In May 2021, Dr. Marrero wrote to officials: ‘Unfortunately, I have more and younger patients.
‘One of the most striking characteristics of our patients are hallucinations (visual, but also tactile and auditory) and the always terrifying hallucinatory dreams, which evolve until they are constant even while awake.’
At the time, there were nine deaths due to the disease, which Ottawa neuropathologist Dr. Gerard Jansen attributed to diagnosable neurological conditions, including a brain tumor and vascular dementia.
But Dr. Marrero hadn’t given up his suspicion that environmental toxins were to blame.
He discovered a comprehensive diagnostic test designed in Quebec that would measure his patients’ exposure to herbicides used in their area.

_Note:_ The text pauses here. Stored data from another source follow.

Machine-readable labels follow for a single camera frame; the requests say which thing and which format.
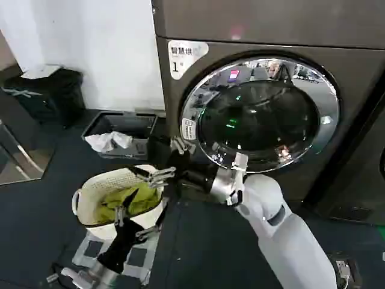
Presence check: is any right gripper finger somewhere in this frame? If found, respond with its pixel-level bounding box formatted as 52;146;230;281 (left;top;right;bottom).
149;135;194;157
129;166;178;188

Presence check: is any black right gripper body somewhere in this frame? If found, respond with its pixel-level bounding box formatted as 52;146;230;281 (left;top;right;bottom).
167;149;216;199

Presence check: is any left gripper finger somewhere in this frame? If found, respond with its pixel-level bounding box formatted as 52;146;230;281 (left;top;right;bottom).
113;187;139;228
134;196;170;242

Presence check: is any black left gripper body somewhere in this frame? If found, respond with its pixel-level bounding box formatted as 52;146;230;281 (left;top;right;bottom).
97;216;138;275

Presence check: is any green garment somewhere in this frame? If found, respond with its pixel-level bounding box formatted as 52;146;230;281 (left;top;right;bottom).
100;181;161;225

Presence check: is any grey marker floor mat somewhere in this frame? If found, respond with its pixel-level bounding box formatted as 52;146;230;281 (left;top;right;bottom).
71;228;158;285

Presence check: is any white laundry basket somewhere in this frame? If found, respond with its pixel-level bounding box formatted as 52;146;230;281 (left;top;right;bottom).
71;164;166;239

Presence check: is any black plastic tray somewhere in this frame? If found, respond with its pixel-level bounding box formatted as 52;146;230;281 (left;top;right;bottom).
81;111;159;161

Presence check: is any white crumpled cloth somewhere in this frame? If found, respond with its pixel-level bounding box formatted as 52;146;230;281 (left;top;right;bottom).
84;130;134;152

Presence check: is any round glass dryer door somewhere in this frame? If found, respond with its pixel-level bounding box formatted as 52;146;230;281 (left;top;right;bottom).
176;50;341;178

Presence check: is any glass floor panel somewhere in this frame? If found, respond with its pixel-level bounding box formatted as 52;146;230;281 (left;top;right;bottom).
0;86;57;187

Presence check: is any black trash bin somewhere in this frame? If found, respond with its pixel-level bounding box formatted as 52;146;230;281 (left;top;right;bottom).
2;64;86;126

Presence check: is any grey dryer with label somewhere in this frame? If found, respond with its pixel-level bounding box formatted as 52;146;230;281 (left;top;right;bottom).
151;0;385;209

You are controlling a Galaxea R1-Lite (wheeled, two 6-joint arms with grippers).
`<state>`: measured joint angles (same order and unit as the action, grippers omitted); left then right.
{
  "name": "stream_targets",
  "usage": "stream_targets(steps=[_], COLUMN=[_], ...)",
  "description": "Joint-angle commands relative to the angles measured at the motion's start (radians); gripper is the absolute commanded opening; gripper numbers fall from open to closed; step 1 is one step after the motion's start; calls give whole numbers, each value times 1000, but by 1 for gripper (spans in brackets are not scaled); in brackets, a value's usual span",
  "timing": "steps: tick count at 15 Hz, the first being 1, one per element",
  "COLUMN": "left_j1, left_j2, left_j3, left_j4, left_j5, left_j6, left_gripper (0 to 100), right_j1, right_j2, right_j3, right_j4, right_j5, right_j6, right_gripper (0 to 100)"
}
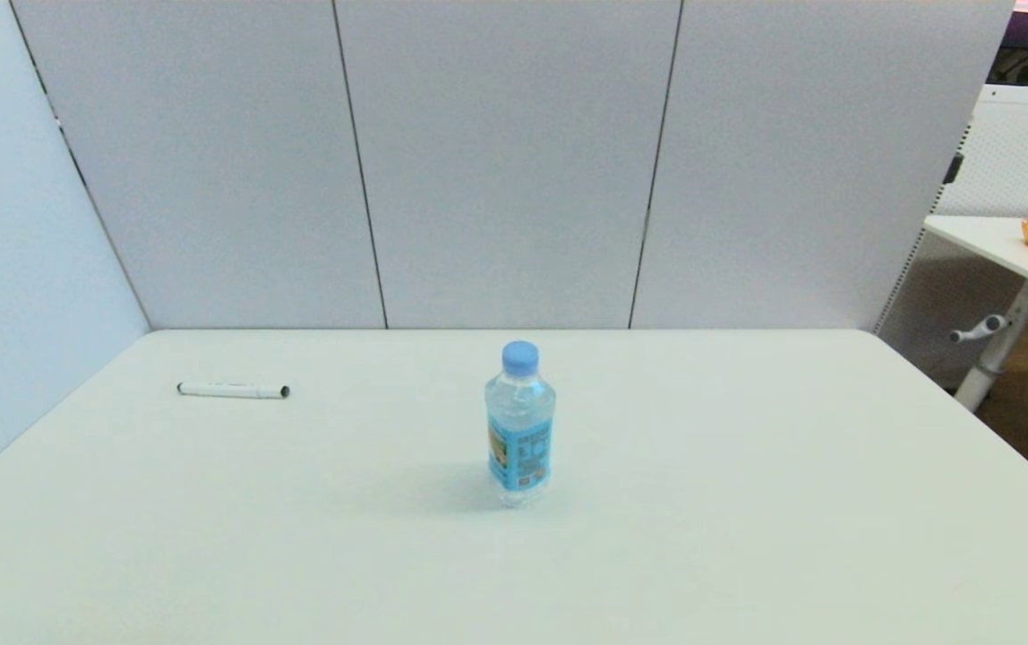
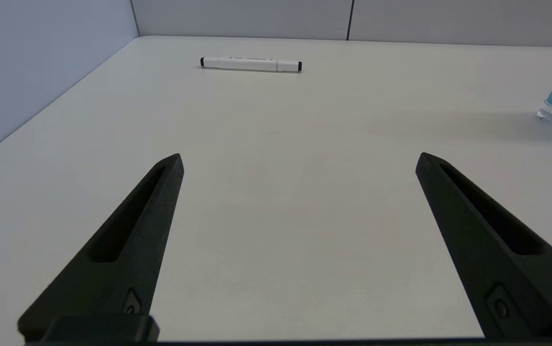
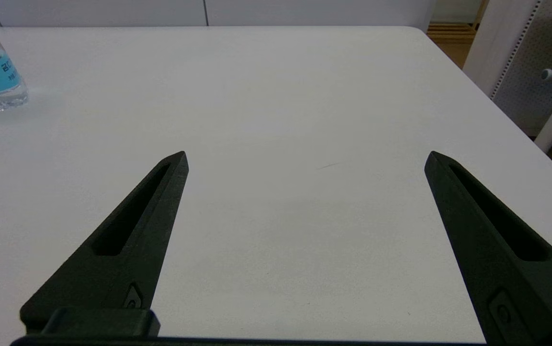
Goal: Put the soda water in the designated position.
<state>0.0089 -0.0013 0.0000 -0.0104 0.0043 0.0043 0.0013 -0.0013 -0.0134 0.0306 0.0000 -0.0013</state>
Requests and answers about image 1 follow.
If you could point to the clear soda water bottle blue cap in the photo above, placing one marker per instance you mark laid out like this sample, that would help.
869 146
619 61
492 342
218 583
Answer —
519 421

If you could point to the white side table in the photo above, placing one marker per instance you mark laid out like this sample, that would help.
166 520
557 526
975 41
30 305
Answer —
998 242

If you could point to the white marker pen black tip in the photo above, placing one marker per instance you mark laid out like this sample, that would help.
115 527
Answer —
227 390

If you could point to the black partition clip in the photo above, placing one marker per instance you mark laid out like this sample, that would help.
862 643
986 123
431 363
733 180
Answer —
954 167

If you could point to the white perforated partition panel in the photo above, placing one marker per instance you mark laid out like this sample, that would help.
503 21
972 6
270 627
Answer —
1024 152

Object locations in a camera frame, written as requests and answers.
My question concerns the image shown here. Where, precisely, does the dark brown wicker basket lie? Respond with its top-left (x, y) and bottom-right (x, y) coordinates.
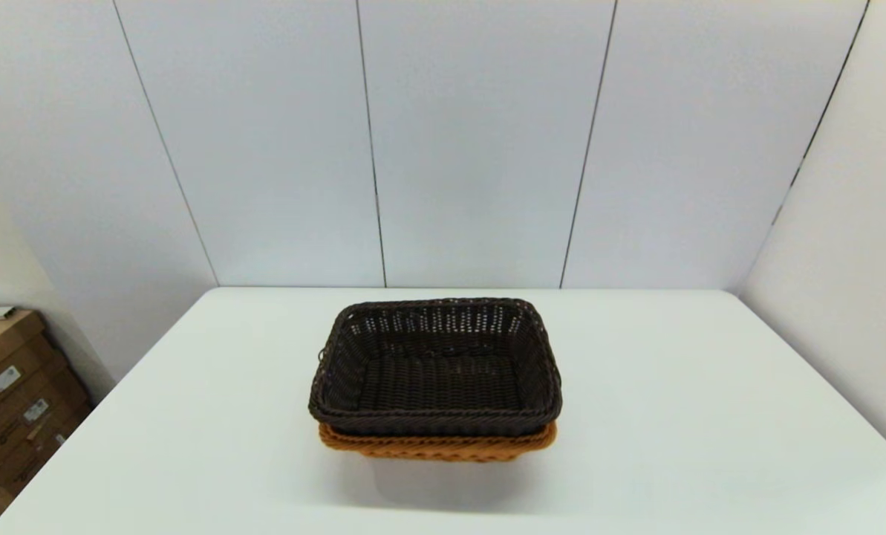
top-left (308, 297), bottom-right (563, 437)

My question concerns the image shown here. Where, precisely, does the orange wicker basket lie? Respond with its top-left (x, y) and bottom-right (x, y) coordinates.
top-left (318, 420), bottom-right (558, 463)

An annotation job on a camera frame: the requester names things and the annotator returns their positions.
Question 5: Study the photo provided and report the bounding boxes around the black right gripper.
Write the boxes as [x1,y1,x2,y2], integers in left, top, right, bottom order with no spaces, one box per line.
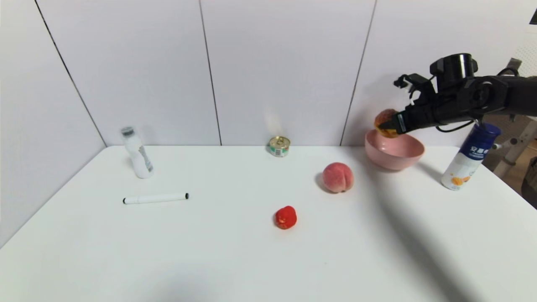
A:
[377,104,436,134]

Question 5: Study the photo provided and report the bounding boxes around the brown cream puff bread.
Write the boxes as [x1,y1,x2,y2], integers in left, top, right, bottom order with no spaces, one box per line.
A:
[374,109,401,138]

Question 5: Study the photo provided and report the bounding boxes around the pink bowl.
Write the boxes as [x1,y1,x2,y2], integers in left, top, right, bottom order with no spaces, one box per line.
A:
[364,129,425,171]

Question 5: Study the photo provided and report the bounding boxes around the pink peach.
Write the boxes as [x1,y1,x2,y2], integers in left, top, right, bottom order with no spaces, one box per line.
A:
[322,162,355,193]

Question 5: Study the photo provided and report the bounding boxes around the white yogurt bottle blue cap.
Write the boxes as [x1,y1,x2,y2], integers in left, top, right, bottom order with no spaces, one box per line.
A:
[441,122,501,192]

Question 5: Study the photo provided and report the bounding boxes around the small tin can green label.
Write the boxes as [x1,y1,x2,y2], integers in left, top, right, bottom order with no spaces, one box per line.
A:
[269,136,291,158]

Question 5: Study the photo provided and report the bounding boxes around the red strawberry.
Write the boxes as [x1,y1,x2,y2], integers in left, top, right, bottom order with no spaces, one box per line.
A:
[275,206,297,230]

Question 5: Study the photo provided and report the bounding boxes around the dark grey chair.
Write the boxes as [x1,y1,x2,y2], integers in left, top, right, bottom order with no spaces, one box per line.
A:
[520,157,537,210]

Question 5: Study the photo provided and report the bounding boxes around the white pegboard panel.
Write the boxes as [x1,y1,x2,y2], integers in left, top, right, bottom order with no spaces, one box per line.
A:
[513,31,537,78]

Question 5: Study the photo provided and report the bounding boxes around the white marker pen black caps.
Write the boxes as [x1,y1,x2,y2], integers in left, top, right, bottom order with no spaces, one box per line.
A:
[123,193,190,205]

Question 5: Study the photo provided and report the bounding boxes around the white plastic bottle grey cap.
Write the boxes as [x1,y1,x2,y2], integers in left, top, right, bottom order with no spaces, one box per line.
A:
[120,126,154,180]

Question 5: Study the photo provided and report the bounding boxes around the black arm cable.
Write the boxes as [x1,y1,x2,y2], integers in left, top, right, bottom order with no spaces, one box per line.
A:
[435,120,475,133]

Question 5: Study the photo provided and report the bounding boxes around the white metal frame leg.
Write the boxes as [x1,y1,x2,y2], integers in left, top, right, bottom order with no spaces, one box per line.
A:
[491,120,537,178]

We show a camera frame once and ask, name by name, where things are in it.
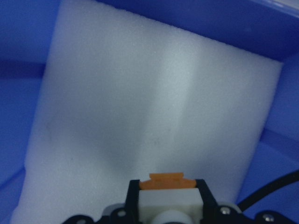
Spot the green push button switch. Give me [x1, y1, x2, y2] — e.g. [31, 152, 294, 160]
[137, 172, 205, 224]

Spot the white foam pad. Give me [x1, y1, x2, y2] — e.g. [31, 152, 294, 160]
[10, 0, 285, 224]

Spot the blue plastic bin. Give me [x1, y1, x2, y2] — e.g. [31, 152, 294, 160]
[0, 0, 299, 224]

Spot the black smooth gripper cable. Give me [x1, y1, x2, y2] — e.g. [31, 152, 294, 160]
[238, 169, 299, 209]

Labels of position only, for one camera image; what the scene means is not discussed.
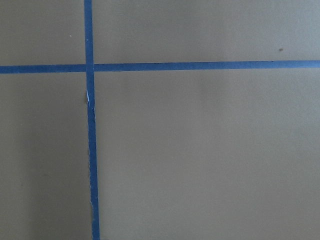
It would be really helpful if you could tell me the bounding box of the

doctor marrero said the Canadaland podcast: ‘So far we have evaluated about 200 patients. Initially I myself did not know this was available and I thought they only test one substance but they actually test four.
The four herbicides that are tested are widely used in the province.
‘The vast majority of my patients show exposure well beyond the detection level to one or more of these substances, and sometimes very high. I’m talking about people who are not professionally exposed. they are not working on this [agricultural] industry anyway, and this is winter.’
The neurological condition plaguing New Brunswick residents is just one of many mysterious health problems that have plagued people with no obvious cause.
Perhaps the most notable is Havana syndrome, a condition of unknown origin that first appeared in US diplomats stationed in Cuba in 2016.
More recently, CDC researchers have focused on an eruption of rare and severe brain abscesses in children in and around Las Vegas, Nevada.
The number of brain abscesses in minors tripled in Nevada last year, from an average of four or five a year to 18.
Doctors are not sure what has caused the increase, but said it could be due to weakened immunity to infection due to covid measures such as lockdowns.